O sırada dışarı çıkarak bahçede şaşkınlıkla dolaştım. Aradan geçen zamanda Mehmet Korol ikna ettiğini söyledi. Ancak hatırladığım kadarıyla 3 öğrencinin yerine başkasını aldık.
 23 nisan Bayramı sabahı ,önde bando takımı ,arkada okulun küçük İzci ünitesi , folklor ekibi,farklı renklerde giyindirdiğimiz çocuklar olduğu halde bütün öğrenciler düzen ve tertip içinde köy meydanına yürüyerek gittiler..
Önceden meydan bayraklarla donatılmış, Caminin ses düzenini meydana çıkarmıştık. Müzik, konuşmalar, bando takımı gösterileri, folklor gösterisi, her komutta ayrı yazı çıkan levhalarla meydana verilen mesajlar çok ilgi çekmişti. Aylardır süren hazırlığın uyandırdığı meraktan şehirde oturan köylülerde bayram seyretmeye gelmişlerdi Çok kalabalık olmuştu.

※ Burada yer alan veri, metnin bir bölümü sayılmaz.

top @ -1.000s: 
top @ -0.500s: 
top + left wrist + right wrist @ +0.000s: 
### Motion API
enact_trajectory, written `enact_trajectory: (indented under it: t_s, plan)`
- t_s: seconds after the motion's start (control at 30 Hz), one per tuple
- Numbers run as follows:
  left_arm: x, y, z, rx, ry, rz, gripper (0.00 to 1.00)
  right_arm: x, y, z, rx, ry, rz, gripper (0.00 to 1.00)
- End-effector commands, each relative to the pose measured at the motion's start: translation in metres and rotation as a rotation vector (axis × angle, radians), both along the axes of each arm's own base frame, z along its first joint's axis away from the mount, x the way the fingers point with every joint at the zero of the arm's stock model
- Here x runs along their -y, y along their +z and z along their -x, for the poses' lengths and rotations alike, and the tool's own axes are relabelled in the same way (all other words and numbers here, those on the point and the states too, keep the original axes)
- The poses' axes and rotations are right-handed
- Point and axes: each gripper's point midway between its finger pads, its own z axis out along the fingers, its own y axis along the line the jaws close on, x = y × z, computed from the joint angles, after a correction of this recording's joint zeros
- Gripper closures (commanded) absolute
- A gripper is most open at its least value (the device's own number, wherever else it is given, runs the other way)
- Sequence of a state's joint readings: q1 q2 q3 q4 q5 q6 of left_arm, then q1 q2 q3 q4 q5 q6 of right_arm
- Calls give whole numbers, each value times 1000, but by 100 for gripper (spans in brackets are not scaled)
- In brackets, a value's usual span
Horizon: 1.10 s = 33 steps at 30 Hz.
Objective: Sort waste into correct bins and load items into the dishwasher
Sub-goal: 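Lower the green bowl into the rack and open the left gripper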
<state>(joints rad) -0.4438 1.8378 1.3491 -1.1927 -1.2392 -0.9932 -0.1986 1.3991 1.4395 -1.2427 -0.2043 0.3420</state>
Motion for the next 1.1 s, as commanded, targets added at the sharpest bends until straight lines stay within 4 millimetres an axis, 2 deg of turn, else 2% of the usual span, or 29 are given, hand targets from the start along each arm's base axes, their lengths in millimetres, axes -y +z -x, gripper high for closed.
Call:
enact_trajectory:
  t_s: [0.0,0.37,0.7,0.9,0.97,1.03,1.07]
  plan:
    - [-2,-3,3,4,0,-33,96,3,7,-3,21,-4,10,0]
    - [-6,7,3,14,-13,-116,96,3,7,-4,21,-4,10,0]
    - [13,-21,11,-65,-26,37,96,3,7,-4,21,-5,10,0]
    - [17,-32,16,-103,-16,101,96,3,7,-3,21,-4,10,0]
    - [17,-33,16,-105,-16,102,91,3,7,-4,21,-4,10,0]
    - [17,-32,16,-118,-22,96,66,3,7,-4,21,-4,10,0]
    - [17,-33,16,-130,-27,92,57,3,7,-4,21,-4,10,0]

Gösteriler bitince meydanın alkış sesi bizim ödülümüz oldu..Şimdi Amerika’da olan Mehmet Tekin öğretmenim muzaffer bir komutan edasıyla bandonun önünde uygun adımla öğrencileri okula götürürken ,yanımda duran Mehmet KOROL hocamı kucakladım.Hocam Başardınız.Olmayanı oldurdunuz .Size ne kadar teşekkür etsem azdır. Dedim. Koşarak kortejin önündeki Mehmet Tekine gittim. Kucaklaştık.
Mehmet öğretmen işin havasında, Hocam Yürüyüş kolu düzeni bozulmasın ben işime bakayım. Dedi.
“HOTAŞLAR BANDOSU” KURULMUŞ ve ilk sınavını başarı ile vermişti. Öğrencilerim sevinç içindeydi Öğretmenlerimiz başarmanın mutluluğu içindeydi.
Geçmiş zaman olur ki hayali cihan değer…

Köy ilkokullarında, ortaokullarında çalışan, köyde yaşayan öğretmenlerimizin sıkıntıları vardır. Kimseye anlatamadıkları sorunları vardır. Şehirde lüks döşenmiş kaloriferli odalarda oturan amirleri vardır.
Koltuğundan yönetmelik okurlar. İzin ve özlük hakları için kapılarda saatlerce beklettikleri köy öğretmenlerinin çilesini bilmezler.
Toplumun şekillenmesine katkı veren kişi öğretmendir. Ülkemiz, öğretmenlerinin gördüğü itibar kadar yükselebilir. Öğretmenlerinin kalitesi kadar değer kazanabilir.

Köy öğretmenliği fedakârlık ister, sevgi ister. Tahammül ister. KÖYLERDE ÇALIŞAN BÜTÜN ÖĞRETMENLERİMİ SAYGI VE MUHABBETLE KUCAKLAMAK İSTERİM.

ESAS ELİ ÖPÜLESİ “MUALLİM” ONLARDIR.